Your answer is the lines below, exactly, from the one that contains "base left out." through the one that contains "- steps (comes", both included.

-------- Data provided

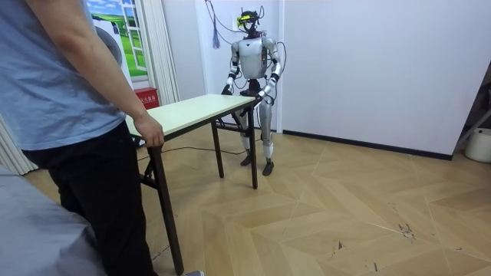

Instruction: Move table with human

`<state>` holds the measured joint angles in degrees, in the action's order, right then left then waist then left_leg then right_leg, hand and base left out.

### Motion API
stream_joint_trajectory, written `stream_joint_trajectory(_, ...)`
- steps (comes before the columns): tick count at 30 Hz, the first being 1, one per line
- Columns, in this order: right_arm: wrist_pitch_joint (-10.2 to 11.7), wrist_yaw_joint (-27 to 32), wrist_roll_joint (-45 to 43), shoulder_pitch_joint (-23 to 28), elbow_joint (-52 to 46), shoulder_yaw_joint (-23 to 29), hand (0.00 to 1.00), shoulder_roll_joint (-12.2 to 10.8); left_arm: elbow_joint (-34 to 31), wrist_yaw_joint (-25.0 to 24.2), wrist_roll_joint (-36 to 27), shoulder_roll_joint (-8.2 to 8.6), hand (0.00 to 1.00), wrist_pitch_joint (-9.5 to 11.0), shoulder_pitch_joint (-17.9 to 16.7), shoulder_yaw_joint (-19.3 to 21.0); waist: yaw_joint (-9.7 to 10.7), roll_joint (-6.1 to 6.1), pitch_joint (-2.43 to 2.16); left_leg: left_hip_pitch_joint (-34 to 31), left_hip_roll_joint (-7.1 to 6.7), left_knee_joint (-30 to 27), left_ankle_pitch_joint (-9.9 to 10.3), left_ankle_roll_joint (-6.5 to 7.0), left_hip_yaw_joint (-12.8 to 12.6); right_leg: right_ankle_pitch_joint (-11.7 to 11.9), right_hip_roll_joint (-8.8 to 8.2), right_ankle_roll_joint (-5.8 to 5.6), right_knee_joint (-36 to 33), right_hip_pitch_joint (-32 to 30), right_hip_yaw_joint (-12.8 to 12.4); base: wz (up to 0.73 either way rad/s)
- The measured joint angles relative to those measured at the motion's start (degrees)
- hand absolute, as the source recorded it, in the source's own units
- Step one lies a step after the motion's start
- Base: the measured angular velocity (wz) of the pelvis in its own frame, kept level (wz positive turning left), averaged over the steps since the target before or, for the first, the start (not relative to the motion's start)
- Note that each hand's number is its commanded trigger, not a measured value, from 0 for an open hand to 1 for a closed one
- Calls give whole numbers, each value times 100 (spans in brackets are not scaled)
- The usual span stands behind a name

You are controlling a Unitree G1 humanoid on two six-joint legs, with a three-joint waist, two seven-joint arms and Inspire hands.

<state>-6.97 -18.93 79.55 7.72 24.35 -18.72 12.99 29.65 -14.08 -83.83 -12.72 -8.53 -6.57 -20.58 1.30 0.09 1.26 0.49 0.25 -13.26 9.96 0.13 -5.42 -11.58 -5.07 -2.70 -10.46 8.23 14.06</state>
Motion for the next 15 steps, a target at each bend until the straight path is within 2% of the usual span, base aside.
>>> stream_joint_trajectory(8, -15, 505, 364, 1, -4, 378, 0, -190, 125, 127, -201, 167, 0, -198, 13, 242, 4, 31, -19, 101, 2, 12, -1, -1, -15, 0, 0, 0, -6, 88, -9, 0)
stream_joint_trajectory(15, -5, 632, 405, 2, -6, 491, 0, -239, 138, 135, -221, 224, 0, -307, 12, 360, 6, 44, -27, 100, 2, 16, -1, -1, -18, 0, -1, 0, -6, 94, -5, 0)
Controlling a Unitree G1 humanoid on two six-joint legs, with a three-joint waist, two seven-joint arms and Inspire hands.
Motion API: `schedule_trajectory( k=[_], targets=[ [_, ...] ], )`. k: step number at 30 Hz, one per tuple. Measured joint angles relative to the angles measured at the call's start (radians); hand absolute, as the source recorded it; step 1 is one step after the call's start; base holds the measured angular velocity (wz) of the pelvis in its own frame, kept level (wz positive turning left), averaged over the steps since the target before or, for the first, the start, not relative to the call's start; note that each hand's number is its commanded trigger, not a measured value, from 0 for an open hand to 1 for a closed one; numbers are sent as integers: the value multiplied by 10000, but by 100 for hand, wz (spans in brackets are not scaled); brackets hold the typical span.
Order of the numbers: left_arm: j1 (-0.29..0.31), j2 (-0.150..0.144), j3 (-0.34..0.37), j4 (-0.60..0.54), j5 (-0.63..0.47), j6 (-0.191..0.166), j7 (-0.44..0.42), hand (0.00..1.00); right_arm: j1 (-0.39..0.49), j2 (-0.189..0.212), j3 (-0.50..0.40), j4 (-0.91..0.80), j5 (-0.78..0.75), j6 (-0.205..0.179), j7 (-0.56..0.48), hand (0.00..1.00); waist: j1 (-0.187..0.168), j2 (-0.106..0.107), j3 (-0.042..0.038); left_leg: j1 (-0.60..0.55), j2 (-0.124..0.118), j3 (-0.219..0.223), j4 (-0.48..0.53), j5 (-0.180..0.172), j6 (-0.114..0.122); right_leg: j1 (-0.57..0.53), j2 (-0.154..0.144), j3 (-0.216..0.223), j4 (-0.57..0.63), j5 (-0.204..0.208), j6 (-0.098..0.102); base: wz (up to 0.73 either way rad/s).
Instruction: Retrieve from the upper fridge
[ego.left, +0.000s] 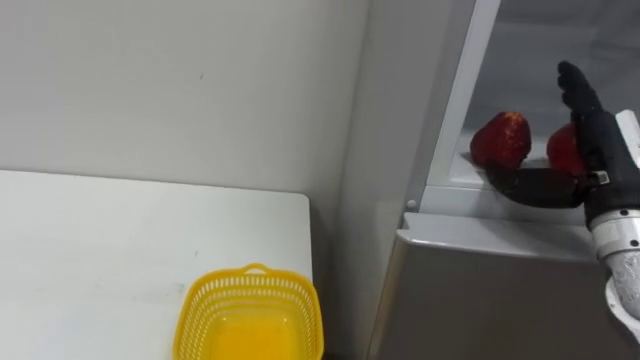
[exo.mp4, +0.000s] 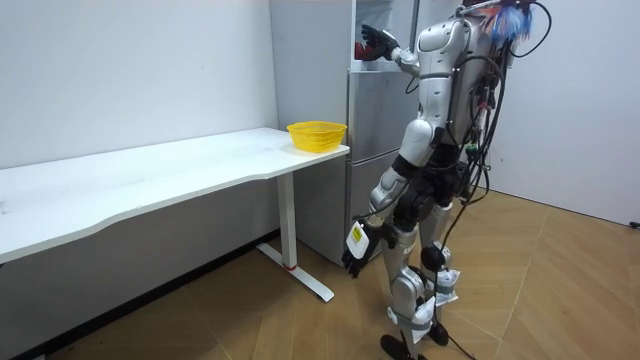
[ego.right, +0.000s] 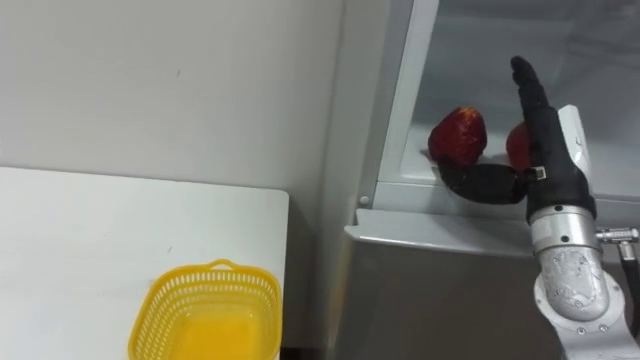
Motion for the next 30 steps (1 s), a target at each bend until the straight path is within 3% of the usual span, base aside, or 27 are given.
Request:
schedule_trajectory(
  k=[12,18,27,28,30],
  targets=[
    [-35,75,-111,21,-10,1,-4,0,-398,-670,544,519,932,-74,868,0,46,-64,11,8,10,7,-10,0,-1,6,12,-16,-8,5,-3,0],
    [-33,104,-109,23,27,183,67,0,-414,-671,542,610,1038,10,1223,0,47,-197,9,12,12,8,-90,0,-1,10,9,-80,-9,5,-4,0],
    [-37,105,-96,23,35,361,78,0,-414,-668,547,601,1165,249,1797,0,47,-220,-4,16,22,12,-78,1,-3,24,12,-105,-4,14,-17,0],
    [-36,105,-89,23,36,364,72,0,-414,-668,547,599,1166,256,1864,75,47,-219,-5,15,23,12,-77,1,-3,26,12,-105,-4,15,-18,0],
    [-37,107,-79,23,34,396,51,0,-414,-667,545,602,1260,385,2084,100,42,-216,-8,18,29,15,-66,2,-4,40,13,-98,1,19,-24,0]
  ],
)
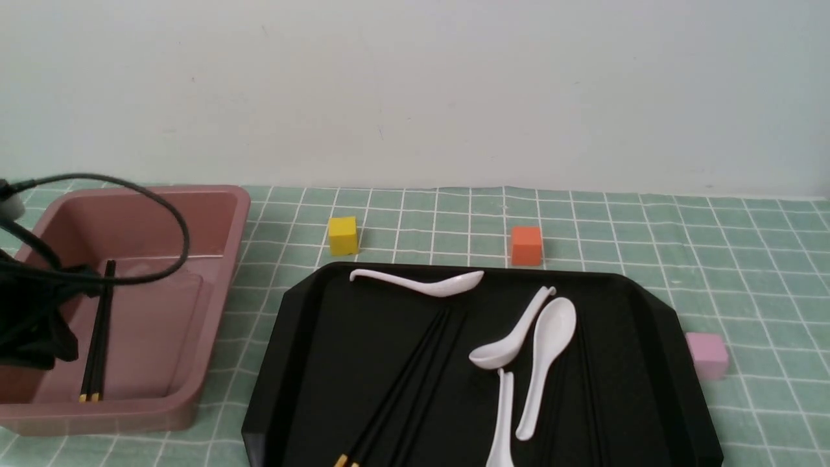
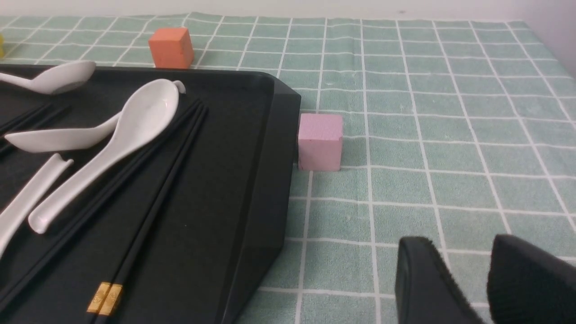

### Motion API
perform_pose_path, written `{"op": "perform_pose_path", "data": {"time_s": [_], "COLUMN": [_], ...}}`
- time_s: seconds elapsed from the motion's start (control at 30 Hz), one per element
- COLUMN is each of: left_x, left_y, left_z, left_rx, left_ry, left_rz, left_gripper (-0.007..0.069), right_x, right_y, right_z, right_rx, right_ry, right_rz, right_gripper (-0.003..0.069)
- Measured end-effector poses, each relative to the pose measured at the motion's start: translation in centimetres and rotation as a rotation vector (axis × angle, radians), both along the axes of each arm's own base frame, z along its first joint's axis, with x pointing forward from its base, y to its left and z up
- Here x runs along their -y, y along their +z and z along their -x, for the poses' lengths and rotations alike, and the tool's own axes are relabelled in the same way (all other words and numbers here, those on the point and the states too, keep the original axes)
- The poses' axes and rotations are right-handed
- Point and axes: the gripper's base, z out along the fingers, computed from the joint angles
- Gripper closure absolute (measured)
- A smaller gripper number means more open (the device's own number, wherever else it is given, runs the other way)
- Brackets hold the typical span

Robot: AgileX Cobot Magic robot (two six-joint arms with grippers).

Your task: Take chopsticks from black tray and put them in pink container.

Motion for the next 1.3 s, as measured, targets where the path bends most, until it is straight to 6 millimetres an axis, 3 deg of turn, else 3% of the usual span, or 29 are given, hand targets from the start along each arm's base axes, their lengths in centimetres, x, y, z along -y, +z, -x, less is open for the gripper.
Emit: {"op": "perform_pose_path", "data": {"time_s": [0.07, 0.23, 0.4, 0.57, 0.83, 1.3], "left_x": [0.9, 3.7, 6.1, 7.3, 7.3, 6.1], "left_y": [1.2, 2.8, 2.0, 0.9, 0.6, 0.5], "left_z": [1.8, 7.8, 14.1, 18.6, 21.0, 20.8], "left_rx": [0.050, 0.249, 0.483, 0.785, 0.995, 1.064], "left_ry": [-0.051, -0.195, -0.341, -0.312, -0.252, -0.289], "left_rz": [0.042, 0.142, 0.184, 0.208, 0.165, -0.127], "left_gripper": [0.0629, 0.0637, 0.0637, 0.0637, 0.0637, 0.0637], "right_x": [0.0, 0.0, 0.0, 0.0, 0.0, 0.0], "right_y": [0.0, 0.0, 0.0, 0.0, 0.0, 0.0], "right_z": [0.0, 0.0, 0.0, 0.0, 0.0, 0.0], "right_rx": [0.000, 0.000, 0.000, 0.000, 0.000, 0.000], "right_ry": [0.000, 0.000, 0.000, 0.000, 0.000, 0.000], "right_rz": [0.000, 0.000, 0.000, 0.000, 0.000, 0.000], "right_gripper": [0.0419, 0.0419, 0.0419, 0.0419, 0.0419, 0.0419]}}
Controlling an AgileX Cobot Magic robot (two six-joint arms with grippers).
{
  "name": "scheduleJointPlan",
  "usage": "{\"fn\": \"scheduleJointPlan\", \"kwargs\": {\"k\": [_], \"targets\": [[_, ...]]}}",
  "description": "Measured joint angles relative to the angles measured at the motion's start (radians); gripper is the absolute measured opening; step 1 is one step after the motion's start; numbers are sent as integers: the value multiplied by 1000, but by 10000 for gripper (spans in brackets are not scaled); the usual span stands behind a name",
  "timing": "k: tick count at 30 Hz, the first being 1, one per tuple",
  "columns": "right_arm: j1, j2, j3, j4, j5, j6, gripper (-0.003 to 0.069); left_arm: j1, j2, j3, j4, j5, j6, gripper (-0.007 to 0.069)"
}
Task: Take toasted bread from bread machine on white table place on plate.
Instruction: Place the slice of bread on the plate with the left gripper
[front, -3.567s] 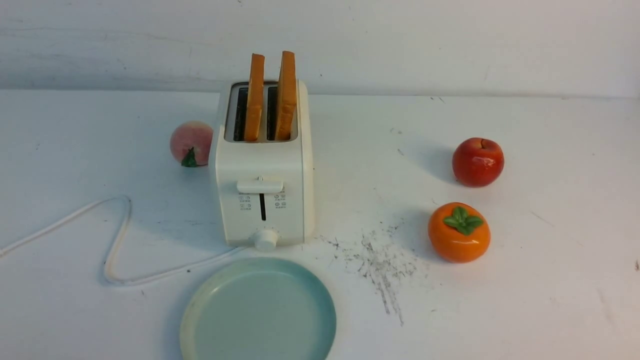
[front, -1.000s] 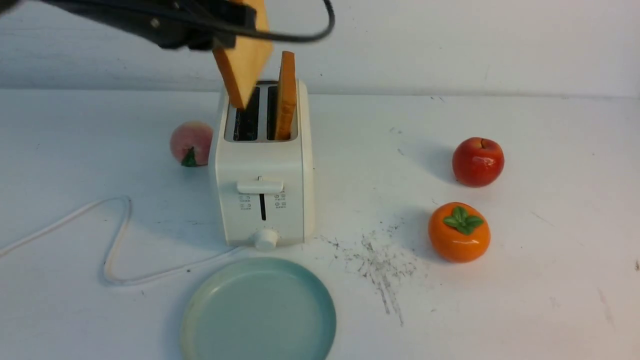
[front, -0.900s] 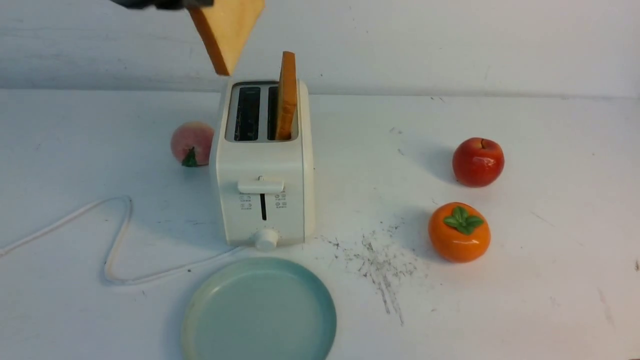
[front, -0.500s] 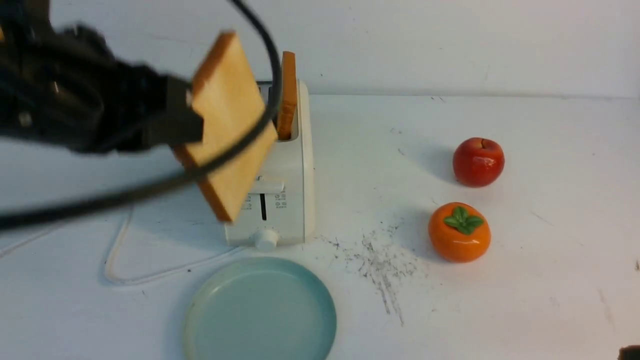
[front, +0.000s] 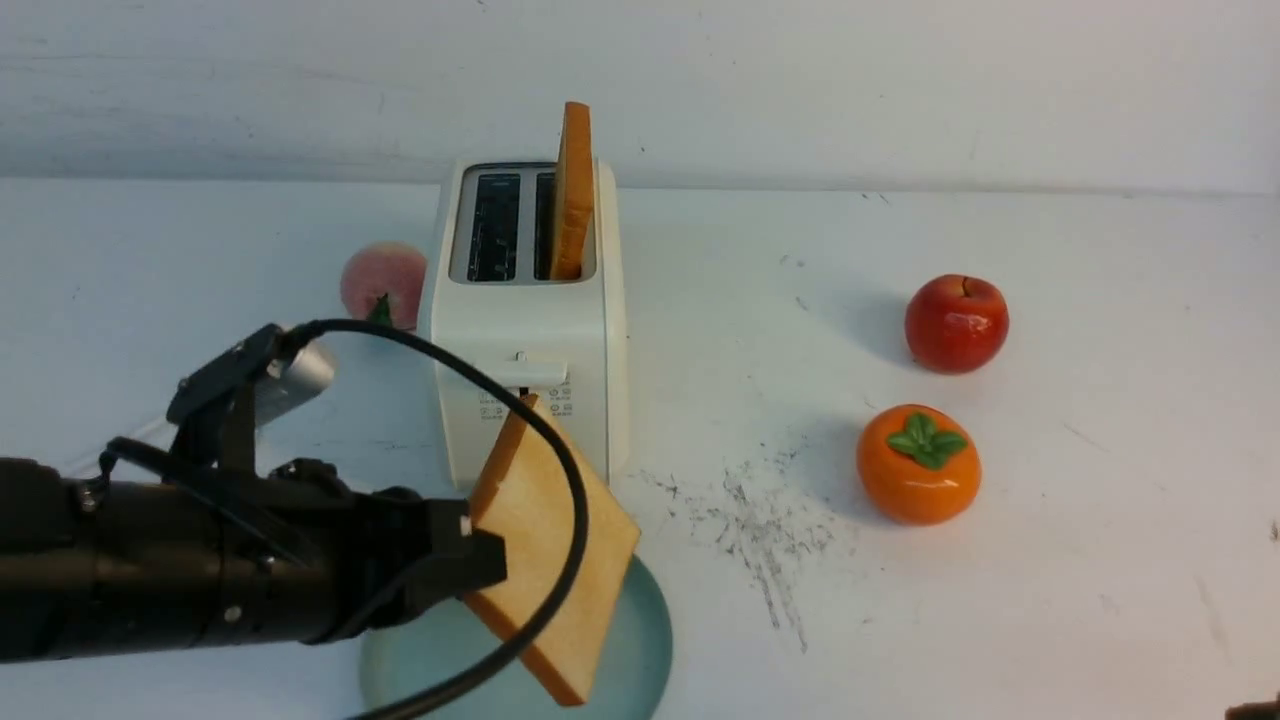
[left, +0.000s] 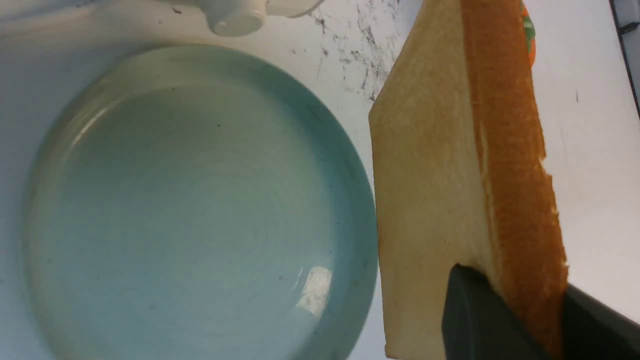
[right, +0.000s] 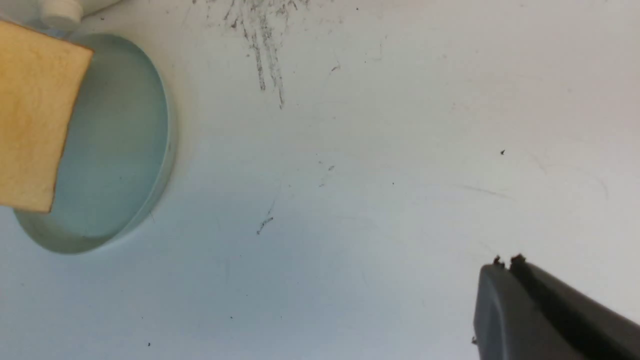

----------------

Solution for this exercise >>
`<state>` holds the measured joint angles in degrees, in the action's order, right then left then waist then left_leg then right_leg, hand and base left out.

### Motion API
stream_joint_trajectory, written `stream_joint_trajectory(_, ...)`
- steps (comes before the columns): tick count at 30 Hz, the first being 1, one per line

No more work is left in this exercise.